### PROMPT
Each line starting at the one that contains "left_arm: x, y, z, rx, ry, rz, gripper" and ending at the one that contains "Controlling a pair" must be returned exactly, and the rest of the listing is left out.
---+---
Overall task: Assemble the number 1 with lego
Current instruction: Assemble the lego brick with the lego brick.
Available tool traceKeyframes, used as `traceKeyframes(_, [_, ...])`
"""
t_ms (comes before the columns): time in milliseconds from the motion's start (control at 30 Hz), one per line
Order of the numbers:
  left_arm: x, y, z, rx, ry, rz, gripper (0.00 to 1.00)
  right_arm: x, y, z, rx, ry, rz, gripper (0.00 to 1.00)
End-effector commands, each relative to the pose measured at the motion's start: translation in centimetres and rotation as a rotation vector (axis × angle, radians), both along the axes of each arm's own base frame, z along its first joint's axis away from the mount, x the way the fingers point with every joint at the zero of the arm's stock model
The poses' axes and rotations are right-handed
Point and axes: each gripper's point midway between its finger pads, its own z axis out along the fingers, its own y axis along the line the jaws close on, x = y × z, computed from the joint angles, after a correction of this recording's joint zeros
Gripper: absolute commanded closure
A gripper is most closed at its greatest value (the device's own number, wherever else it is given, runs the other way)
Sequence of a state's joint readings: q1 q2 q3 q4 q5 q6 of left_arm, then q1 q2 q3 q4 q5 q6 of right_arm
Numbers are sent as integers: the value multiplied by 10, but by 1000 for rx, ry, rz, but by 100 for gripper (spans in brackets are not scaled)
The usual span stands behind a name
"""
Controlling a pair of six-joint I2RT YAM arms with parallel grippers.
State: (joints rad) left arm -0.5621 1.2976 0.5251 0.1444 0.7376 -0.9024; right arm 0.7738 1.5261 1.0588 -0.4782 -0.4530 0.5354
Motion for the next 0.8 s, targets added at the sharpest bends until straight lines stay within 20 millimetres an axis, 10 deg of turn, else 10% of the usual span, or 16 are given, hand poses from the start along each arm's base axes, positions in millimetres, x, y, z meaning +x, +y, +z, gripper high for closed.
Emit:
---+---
### EXPECTED ANSWER
  left_arm: x, y, z, rx, ry, rz, gripper (0.00 to 1.00)
  right_arm: x, y, z, rx, ry, rz, gripper (0.00 to 1.00)
End-effector commands, each relative to the pose measured at the motion's start: translation in centimetres and rotation as a rotation vector (axis × angle, radians), both along the axes of each arm's own base frame, z along its first joint's axis away from the mount, x the way the fingers point with every joint at the zero of the arm's stock model
The poses' axes and rotations are right-handed
Point and axes: each gripper's point midway between its finger pads, its own z axis out along the fingers, its own y axis along the line the jaws close on, x = y × z, computed from the joint angles, after a correction of this recording's joint zeros
Gripper: absolute commanded closure
A gripper is most closed at its greatest value (the device's own number, wherever else it is given, runs the other way)
Sequence of a state's joint readings: q1 q2 q3 q4 q5 q6 of left_arm, then q1 q2 q3 q4 q5 q6 of right_arm
Numbers are sent as integers: the value multiplied by 10, but by 1000 for rx, ry, rz, but by 100 for gripper (spans in brackets are not scaled)
The usual span stands behind a name
"""
Controlling a pair of six-joint I2RT YAM arms with parallel grippers.

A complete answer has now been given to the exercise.